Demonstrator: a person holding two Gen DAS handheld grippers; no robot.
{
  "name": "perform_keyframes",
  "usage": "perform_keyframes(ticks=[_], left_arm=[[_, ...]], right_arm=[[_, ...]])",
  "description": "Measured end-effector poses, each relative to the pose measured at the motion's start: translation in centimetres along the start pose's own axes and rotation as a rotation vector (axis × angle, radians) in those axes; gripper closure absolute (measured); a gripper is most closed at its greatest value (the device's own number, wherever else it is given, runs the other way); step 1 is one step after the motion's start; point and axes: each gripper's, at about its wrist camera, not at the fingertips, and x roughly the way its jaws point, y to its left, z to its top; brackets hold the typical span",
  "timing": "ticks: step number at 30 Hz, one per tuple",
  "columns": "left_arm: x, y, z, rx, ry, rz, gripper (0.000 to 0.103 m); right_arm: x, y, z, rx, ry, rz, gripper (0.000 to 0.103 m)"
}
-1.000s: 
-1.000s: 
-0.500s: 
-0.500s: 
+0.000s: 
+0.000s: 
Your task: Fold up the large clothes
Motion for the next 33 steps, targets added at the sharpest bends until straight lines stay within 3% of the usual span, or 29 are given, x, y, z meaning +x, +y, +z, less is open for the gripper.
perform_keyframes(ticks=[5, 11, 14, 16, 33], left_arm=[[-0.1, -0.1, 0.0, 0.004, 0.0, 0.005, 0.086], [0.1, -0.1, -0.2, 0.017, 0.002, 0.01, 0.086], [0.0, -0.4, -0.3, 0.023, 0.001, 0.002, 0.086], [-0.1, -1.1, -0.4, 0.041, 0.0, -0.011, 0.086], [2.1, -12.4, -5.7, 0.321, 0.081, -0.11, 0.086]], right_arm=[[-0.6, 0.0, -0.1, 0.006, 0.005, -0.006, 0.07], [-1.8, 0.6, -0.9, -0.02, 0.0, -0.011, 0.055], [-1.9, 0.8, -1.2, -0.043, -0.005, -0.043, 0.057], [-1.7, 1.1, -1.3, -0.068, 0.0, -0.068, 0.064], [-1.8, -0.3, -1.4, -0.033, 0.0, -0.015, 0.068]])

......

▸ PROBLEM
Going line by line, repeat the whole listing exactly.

▸ OUTPUT FOR THIS TASK
Demonstrator: a person holding two Gen DAS handheld grippers; no robot.
{
  "name": "perform_keyframes",
  "usage": "perform_keyframes(ticks=[_], left_arm=[[_, ...]], right_arm=[[_, ...]])",
  "description": "Measured end-effector poses, each relative to the pose measured at the motion's start: translation in centimetres along the start pose's own axes and rotation as a rotation vector (axis × angle, radians) in those axes; gripper closure absolute (measured); a gripper is most closed at its greatest value (the device's own number, wherever else it is given, runs the other way); step 1 is one step after the motion's start; point and axes: each gripper's, at about its wrist camera, not at the fingertips, and x roughly the way its jaws point, y to its left, z to its top; brackets hold the typical span",
  "timing": "ticks: step number at 30 Hz, one per tuple",
  "columns": "left_arm: x, y, z, rx, ry, rz, gripper (0.000 to 0.103 m); right_arm: x, y, z, rx, ry, rz, gripper (0.000 to 0.103 m)"
}
-1.000s: 
-1.000s: 
-0.500s: 
-0.500s: 
+0.000s: 
+0.000s: 
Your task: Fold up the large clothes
Motion for the next 33 steps, targets added at the sharpest bends until straight lines stay within 3% of the usual span, or 29 are given, x, y, z meaning +x, +y, +z, less is open for the gripper.
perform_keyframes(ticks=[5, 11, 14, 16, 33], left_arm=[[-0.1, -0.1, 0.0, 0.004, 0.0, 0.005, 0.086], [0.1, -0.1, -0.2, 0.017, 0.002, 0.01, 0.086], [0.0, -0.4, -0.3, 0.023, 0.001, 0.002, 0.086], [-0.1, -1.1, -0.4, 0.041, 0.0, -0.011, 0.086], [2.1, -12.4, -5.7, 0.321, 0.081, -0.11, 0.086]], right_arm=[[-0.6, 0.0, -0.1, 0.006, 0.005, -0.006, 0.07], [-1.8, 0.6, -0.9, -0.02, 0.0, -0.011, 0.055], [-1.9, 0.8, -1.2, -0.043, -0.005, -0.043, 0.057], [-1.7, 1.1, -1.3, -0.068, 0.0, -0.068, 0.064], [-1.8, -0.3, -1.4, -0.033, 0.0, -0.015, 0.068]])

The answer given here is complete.